(Dataset extract begins)

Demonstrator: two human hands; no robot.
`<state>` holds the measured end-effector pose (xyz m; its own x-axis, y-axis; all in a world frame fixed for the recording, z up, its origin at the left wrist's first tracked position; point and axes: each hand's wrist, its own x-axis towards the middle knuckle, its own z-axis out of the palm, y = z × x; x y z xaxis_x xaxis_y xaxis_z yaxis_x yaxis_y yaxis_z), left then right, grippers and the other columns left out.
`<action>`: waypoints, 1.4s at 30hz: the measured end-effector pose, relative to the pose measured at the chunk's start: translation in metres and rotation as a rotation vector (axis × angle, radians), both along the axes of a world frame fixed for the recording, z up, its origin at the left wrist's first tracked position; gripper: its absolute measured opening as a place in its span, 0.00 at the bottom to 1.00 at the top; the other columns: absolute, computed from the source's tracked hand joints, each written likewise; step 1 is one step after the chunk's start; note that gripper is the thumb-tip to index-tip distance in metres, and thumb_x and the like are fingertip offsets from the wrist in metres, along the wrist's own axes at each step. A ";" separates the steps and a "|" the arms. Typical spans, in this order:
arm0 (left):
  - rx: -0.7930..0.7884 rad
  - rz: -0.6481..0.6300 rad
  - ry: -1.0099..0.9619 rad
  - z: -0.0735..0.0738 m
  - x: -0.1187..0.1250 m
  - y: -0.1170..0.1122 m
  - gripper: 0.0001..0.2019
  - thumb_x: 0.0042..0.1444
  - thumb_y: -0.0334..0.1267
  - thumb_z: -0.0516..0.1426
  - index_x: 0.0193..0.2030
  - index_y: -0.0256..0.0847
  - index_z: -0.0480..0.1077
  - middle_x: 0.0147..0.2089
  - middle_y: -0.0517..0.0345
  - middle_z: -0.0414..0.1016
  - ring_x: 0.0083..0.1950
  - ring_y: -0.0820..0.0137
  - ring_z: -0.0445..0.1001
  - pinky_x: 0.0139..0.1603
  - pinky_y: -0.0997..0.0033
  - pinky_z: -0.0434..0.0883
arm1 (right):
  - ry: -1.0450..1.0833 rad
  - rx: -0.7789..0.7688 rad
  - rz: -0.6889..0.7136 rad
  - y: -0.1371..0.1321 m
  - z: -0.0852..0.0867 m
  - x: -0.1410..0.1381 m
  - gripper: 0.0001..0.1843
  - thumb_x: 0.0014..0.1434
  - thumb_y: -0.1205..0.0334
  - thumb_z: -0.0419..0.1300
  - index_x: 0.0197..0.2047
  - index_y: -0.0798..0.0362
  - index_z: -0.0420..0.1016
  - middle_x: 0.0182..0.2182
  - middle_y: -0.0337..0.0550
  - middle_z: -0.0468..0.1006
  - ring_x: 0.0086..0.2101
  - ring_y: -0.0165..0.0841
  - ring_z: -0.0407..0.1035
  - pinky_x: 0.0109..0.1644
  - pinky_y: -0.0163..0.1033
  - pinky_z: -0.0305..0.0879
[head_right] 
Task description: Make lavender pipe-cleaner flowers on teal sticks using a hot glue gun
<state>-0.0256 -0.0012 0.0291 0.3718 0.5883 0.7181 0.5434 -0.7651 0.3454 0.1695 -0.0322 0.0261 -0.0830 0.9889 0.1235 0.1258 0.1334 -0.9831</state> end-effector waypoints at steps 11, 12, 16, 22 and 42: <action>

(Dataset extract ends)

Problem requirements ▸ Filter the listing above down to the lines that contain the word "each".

Solution for this task ▸
`<state>` holds the measured end-effector pose (xyz m; its own x-axis, y-axis; all in a world frame fixed for the recording, z up, its origin at the left wrist's first tracked position; point and axes: each hand's wrist, its own x-axis towards the middle knuckle, its own z-axis out of the palm, y = z × x; x y z xaxis_x xaxis_y xaxis_z yaxis_x yaxis_y yaxis_z), left then right, grippers and the other columns left out.
`<action>`: waypoints, 1.4s at 30hz: the measured end-effector pose, relative to the pose measured at the chunk's start: translation in metres and rotation as a rotation vector (axis × angle, radians), both along the axes of a world frame fixed for the recording, z up, its origin at the left wrist's first tracked position; gripper: its absolute measured opening as a place in its span, 0.00 at the bottom to 1.00 at the top; the other columns: absolute, computed from the source's tracked hand joints, each written likewise; step 1 is one step after the chunk's start; note that gripper is the thumb-tip to index-tip distance in metres, and thumb_x and the like are fingertip offsets from the wrist in metres, along the wrist's own axes at each step. A ";" separates the steps and a "|" the arms. Typical spans, in this order:

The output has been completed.